**What you should do**:
Each line of the material must reappear unchanged in the answer.

[Information shown — start]

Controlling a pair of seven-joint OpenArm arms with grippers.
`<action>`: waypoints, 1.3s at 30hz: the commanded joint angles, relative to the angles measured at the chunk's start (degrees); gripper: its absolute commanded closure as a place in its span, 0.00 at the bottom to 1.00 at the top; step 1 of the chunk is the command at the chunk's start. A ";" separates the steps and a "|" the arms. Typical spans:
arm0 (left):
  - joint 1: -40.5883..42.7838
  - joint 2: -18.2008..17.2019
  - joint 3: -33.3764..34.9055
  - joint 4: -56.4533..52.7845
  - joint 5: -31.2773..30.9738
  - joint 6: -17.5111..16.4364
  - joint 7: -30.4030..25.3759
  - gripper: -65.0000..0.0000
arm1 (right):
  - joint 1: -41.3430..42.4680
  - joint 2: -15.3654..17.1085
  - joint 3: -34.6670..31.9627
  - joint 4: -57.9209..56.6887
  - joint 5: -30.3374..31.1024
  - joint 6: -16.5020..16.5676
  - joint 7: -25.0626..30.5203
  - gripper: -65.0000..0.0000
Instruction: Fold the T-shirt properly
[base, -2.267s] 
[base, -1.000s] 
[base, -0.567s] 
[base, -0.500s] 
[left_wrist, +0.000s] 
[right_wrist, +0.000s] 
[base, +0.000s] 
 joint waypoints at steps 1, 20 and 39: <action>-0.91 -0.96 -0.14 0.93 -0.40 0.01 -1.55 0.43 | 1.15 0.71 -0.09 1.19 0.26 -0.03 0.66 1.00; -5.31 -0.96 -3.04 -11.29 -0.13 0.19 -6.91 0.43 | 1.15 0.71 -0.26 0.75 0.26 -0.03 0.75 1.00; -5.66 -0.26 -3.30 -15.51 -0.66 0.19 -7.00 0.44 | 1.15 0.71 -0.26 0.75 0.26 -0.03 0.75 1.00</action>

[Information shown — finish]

**Final answer**:
Controlling a pair of seven-joint OpenArm arms with grippers.
`<action>`: waypoints, 1.3s at 30hz: the commanded joint angles, relative to the angles measured at the chunk's start (degrees); gripper: its absolute commanded closure as a place in its span, 0.00 at the bottom to 1.00 at the top; step 1 of the chunk is the command at the chunk's start. A ";" separates the steps and a "|" the arms. Typical spans:
arm0 (left):
  - joint 1: -40.5883..42.7838
  - joint 2: -18.2008..17.2019
  - joint 3: -33.3764..34.9055
  - joint 4: -56.4533..52.7845
  - joint 5: -31.2773..30.9738
  - joint 6: -17.5111..16.4364
  - joint 7: -30.4030..25.3759
  - gripper: -65.0000..0.0000
arm1 (right):
  - joint 1: -41.3430..42.4680
  - joint 2: -15.3654..17.1085
  - joint 3: -34.6670..31.9627
  - joint 4: -57.9209..56.6887
  - joint 5: -30.3374..31.1024
  - joint 6: -16.5020..16.5676
  - joint 7: -25.0626..30.5203
  - gripper: -65.0000..0.0000
Instruction: Fold the T-shirt properly
[base, -2.267s] 
[base, -1.000s] 
[base, -0.567s] 
[base, -0.500s] 
[left_wrist, +0.000s] 
[right_wrist, +0.000s] 
[base, +0.000s] 
 joint waypoints at steps 1, 20 and 39: <action>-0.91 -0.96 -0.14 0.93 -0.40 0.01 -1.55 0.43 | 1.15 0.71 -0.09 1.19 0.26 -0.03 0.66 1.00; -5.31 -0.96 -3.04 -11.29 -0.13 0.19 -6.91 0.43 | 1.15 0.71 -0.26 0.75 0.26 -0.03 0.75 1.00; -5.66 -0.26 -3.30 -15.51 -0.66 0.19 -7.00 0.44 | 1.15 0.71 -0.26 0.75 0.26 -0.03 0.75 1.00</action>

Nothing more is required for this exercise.